» Work request:
If a line below includes the string "frame", copy it.

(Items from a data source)

*** Begin section ***

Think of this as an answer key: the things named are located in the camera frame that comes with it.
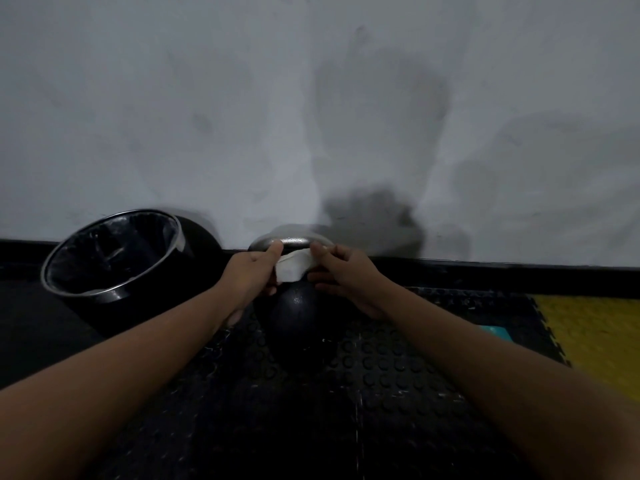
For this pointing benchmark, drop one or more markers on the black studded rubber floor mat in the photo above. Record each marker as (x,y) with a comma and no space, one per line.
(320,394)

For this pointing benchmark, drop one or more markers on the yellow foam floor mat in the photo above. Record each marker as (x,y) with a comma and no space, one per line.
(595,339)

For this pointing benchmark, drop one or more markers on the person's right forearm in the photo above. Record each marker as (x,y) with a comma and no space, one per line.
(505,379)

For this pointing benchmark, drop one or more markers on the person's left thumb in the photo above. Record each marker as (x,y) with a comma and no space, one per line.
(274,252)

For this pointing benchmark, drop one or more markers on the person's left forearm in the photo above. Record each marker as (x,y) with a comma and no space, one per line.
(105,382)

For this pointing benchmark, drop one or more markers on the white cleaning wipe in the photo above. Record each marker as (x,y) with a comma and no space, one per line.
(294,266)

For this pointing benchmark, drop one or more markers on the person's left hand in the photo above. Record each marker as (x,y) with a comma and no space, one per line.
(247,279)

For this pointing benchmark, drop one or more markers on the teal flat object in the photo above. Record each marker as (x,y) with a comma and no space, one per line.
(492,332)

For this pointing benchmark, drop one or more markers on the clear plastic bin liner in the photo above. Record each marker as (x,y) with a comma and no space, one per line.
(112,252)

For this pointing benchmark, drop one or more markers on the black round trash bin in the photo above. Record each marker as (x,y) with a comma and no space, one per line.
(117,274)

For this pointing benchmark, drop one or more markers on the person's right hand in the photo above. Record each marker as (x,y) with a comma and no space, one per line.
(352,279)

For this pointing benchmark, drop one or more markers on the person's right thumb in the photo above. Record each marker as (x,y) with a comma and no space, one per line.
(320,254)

*** End section ***
*** Begin section ***

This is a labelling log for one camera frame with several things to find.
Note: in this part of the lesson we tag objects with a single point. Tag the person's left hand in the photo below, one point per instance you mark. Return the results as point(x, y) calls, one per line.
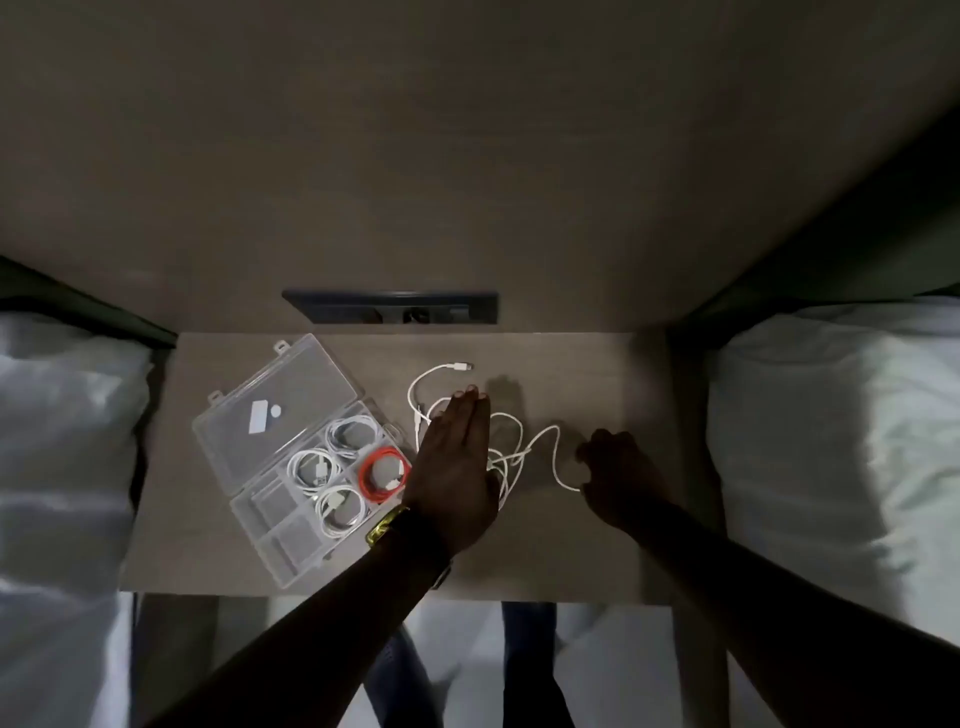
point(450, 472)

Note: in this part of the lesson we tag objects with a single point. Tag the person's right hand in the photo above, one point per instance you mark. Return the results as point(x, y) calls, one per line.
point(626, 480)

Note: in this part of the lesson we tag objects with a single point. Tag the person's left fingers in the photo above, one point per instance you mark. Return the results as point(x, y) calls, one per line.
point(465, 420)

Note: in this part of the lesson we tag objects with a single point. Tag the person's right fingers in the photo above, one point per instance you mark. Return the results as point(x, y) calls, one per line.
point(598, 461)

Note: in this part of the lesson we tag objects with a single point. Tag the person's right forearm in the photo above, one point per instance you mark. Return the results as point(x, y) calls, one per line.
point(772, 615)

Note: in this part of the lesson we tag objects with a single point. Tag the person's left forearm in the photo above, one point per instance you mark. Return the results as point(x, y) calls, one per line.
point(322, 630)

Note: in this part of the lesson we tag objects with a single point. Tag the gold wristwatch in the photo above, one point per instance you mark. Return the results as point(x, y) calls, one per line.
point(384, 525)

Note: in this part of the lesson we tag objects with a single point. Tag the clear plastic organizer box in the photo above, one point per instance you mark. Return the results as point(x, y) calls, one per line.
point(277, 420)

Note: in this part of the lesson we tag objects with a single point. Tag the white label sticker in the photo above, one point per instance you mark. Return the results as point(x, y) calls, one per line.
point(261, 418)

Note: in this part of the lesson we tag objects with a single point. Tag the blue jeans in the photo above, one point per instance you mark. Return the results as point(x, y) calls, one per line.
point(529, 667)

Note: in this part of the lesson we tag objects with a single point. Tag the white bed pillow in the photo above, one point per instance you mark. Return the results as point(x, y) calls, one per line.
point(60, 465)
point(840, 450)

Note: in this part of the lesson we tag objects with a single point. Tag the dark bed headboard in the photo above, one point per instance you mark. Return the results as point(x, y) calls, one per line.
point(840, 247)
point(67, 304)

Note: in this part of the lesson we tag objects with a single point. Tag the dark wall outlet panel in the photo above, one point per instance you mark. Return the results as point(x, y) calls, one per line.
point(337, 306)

*** End section ***
*** Begin section ***

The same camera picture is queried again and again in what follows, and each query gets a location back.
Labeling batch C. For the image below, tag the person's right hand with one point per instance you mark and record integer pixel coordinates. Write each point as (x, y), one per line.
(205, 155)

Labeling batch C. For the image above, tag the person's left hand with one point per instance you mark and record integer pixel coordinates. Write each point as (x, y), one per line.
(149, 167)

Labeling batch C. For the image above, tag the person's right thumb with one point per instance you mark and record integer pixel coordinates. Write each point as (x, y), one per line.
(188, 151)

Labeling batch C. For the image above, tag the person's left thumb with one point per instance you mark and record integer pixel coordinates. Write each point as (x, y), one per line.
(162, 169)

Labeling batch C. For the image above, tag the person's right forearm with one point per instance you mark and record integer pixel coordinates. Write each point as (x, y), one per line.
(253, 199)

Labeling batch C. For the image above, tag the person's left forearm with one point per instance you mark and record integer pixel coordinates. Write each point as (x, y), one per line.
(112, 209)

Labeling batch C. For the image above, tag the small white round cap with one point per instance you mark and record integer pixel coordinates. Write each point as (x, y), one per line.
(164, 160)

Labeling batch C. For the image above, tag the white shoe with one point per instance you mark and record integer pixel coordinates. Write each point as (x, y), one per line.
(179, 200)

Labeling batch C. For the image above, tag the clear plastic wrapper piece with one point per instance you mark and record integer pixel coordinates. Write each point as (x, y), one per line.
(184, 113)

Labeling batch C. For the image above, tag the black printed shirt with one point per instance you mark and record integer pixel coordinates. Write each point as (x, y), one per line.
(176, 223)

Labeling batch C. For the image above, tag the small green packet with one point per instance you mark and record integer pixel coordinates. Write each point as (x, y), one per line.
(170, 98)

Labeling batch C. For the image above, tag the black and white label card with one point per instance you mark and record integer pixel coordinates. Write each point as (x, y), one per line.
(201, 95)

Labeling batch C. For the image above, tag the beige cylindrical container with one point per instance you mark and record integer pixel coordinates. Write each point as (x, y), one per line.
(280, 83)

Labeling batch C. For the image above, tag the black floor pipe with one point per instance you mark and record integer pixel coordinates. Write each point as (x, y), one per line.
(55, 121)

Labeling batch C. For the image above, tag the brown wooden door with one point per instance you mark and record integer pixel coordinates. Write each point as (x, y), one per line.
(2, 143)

*** End section ***

» Solution for this task:
Think of this as an answer key: the things named are located in the camera frame that comes with it.
This is a labelling log for one camera frame with several things to find.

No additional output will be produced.